One 、JDK Dynamic agent execution process

We talked about that in the last one JDK Simple use of dynamic agents , Today, let's study its principle .

First, let's recall the code in the last article :

public class Main {
    public static void main(String[] args)
    {
        IPaymentService paymentService = new WatchPaymentService();
        PaymentIH paymentIH = new PaymentIH(paymentService);
        IPaymentService proxy = (IPaymentService) Proxy.newProxyInstance(
                paymentService.getClass().getClassLoader(),
                new Class[] {IPaymentService.class}, paymentIH);
        proxy.pay();
    }
}

We go through Proxy.newProxyInstance Method creates a proxy object , We go through Debug Look at this proxy What is it :

We see proxy The class is $Proxy0, Obviously, this is an automatically generated class , We use the following tool class to save this dynamic class and have a look :

public class ProxyUtils {
​
    /**
     *  Save the binary bytecode of the dynamic class to the hard disk , The default is clazz Under the table of contents 
     * params: clazz  Classes that need to generate dynamic proxy classes 
     * proxyName:  The name of the dynamically generated proxy class 
     */
    public static void generateClassFile(Class clazz, String proxyName) {
        //  Based on the class information and the supplied proxy class name , Generated bytecode 
        byte[] classFile = ProxyGenerator.generateProxyClass(proxyName, clazz.getInterfaces());
        String paths = clazz.getResource(".").getPath();
        System.out.println(paths);
        FileOutputStream out = null;
        try {
            // Save to hard drive 
            out = new FileOutputStream(paths + proxyName + ".class");
            out.write(classFile);
            out.flush();
        } catch (Exception e) {
            e.printStackTrace();
        } finally {
            try {
                out.close();
            } catch (IOException e) {
                e.printStackTrace();
            }
        }
    }
}

stay main Method to execute the following code , We can be in target Of classes Find the generated dynamic class .
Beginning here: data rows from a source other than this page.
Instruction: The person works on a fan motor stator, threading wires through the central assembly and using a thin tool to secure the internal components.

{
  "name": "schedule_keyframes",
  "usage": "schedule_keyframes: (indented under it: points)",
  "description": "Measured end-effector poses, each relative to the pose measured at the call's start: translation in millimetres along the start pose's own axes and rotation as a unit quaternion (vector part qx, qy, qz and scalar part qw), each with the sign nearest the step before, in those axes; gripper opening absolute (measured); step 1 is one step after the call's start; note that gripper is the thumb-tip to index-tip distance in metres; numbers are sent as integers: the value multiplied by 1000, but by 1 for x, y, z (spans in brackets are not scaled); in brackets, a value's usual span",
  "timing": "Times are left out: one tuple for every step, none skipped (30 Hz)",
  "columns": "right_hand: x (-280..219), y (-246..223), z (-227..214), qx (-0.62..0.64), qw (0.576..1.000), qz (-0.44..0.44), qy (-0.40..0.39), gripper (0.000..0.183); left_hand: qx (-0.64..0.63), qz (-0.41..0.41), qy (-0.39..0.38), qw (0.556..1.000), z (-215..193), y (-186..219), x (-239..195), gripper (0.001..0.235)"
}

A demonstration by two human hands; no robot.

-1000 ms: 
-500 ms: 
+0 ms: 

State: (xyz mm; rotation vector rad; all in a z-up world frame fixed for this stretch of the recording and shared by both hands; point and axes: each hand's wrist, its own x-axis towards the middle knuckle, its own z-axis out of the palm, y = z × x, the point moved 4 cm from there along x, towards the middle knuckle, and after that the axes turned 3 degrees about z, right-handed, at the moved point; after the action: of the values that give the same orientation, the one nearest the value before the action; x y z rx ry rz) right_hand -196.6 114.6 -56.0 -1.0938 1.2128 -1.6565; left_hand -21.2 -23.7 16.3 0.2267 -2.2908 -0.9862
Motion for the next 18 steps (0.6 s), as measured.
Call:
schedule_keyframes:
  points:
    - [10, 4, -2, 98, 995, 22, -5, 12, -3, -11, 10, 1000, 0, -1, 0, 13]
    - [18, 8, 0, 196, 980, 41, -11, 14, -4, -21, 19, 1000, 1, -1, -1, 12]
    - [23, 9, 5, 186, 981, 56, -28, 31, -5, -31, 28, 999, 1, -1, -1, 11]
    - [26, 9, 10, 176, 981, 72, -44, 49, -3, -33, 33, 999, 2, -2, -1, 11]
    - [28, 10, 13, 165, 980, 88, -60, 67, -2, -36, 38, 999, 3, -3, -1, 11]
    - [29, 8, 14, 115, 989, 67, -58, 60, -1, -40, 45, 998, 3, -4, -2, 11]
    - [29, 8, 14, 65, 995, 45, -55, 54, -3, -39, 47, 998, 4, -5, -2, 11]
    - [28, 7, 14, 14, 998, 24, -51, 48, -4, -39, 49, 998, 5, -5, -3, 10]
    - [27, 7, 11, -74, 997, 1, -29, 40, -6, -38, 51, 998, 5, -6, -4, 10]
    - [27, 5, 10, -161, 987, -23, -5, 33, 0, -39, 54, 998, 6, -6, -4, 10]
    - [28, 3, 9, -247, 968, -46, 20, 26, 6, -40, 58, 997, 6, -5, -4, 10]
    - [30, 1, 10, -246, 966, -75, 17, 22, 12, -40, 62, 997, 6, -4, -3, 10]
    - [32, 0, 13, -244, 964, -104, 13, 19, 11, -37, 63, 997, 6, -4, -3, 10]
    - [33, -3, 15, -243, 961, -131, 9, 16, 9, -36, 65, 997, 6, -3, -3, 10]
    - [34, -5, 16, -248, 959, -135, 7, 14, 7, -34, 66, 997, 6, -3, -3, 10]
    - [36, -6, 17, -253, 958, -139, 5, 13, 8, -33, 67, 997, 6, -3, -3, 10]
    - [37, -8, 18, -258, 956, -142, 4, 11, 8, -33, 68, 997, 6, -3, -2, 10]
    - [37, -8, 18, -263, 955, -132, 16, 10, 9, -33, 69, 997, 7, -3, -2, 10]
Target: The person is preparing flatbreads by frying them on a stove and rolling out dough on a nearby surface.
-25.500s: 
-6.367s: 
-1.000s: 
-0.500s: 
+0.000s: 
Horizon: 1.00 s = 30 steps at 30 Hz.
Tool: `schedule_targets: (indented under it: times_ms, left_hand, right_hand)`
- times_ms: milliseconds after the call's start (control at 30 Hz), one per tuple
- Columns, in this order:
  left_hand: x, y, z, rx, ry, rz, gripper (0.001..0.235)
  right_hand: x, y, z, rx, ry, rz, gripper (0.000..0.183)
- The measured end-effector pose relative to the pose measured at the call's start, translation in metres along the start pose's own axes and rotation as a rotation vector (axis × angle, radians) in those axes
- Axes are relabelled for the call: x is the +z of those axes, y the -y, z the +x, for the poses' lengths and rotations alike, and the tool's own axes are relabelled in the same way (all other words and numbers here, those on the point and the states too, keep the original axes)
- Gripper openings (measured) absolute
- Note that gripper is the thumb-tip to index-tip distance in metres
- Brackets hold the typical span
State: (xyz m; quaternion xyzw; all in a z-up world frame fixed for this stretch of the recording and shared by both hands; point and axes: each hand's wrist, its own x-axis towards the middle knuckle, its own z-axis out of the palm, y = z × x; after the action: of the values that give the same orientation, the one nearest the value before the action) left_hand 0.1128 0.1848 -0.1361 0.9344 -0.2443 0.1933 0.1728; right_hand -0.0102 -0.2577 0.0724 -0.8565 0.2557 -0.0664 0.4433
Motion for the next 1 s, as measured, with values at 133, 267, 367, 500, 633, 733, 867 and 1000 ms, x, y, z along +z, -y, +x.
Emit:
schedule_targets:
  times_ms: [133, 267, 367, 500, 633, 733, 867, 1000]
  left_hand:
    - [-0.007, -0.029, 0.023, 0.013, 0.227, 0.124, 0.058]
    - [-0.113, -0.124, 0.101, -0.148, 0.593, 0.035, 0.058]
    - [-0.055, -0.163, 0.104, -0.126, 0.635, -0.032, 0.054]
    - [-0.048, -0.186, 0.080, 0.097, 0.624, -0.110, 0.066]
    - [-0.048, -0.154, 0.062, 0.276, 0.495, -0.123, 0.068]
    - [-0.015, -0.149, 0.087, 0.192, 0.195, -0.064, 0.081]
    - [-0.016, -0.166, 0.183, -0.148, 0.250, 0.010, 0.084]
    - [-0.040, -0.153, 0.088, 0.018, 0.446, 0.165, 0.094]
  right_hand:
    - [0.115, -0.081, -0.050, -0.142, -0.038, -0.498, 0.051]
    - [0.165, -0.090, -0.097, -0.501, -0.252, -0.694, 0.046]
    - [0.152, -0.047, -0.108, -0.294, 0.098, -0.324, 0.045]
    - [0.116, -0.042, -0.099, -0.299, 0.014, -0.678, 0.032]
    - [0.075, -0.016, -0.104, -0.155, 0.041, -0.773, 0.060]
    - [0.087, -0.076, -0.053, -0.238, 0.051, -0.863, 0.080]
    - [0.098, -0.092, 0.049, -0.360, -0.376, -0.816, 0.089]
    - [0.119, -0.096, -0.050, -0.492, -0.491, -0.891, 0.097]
ProxyUtils.generateClassFile(paymentService.getClass(), "PaymentServiceProxy");

We go through IDEA See the contents of this dynamic class as follows :

public final class PaymentServiceProxy extends Proxy implements IPaymentService {
    private static Method m1;
    private static Method m3;
    private static Method m2;
    private static Method m0;
​
    public PaymentServiceProxy(InvocationHandler var1) throws  {
        super(var1);
    }
​
    public final boolean equals(Object var1) throws  {
        try {
            return (Boolean)super.h.invoke(this, m1, new Object[]{var1});
        } catch (RuntimeException | Error var3) {
            throw var3;
        } catch (Throwable var4) {
            throw new UndeclaredThrowableException(var4);
        }
    }
​
    public final void pay() throws  {
        try {
            super.h.invoke(this, m3, (Object[])null);
        } catch (RuntimeException | Error var2) {
            throw var2;
        } catch (Throwable var3) {
            throw new UndeclaredThrowableException(var3);
        }
    }
​
    public final String toString() throws  {
        try {
            return (String)super.h.invoke(this, m2, (Object[])null);
        } catch (RuntimeException | Error var2) {
            throw var2;
        } catch (Throwable var3) {
            throw new UndeclaredThrowableException(var3);
        }
    }
​
    public final int hashCode() throws  {
        try {
            return (Integer)super.h.invoke(this, m0, (Object[])null);
        } catch (RuntimeException | Error var2) {
            throw var2;
        } catch (Throwable var3) {
            throw new UndeclaredThrowableException(var3);
        }
    }
​
    static {
        try {
            m1 = Class.forName("java.lang.Object").getMethod("equals", Class.forName("java.lang.Object"));
            m3 = Class.forName("proxy.IPaymentService").getMethod("pay");
            m2 = Class.forName("java.lang.Object").getMethod("toString");
            m0 = Class.forName("java.lang.Object").getMethod("hashCode");
        } catch (NoSuchMethodException var2) {
            throw new NoSuchMethodError(var2.getMessage());
        } catch (ClassNotFoundException var3) {
            throw new NoClassDefFoundError(var3.getMessage());
        }
    }
}

from PaymentServiceProxy We can find it in the code of :

  • PaymentServiceProxy Inherited Proxy class , And it implements all the interfaces that are proxied , as well as equals、hashCode、toString Other methods ;

  • because PaymentServiceProxy Inherited Proxy class , So each proxy class is associated with one InvocationHandler Method call handler ;

  • Class and all methods are public final modification , So the proxy class can only be used , It cannot be inherited ;

  • Each method has one Method Object to describe ,Method The object is static Created in a static code block , With m + Numbers   Format naming ;

  • The method of the proxied object is called through super.h.invoke(this, m1, (Object[])null);  Accomplished , Among them super.h.invoke This is actually passed to when the proxy is created Proxy.newProxyInstance Of PaymentIH object , namely InvocationHandler Implementation class of , Responsible for the actual invocation processing logic ;

  • PaymentIH Of invoke Method received method、args After the parameters such as , The proxy object executes the corresponding method through the reflection mechanism .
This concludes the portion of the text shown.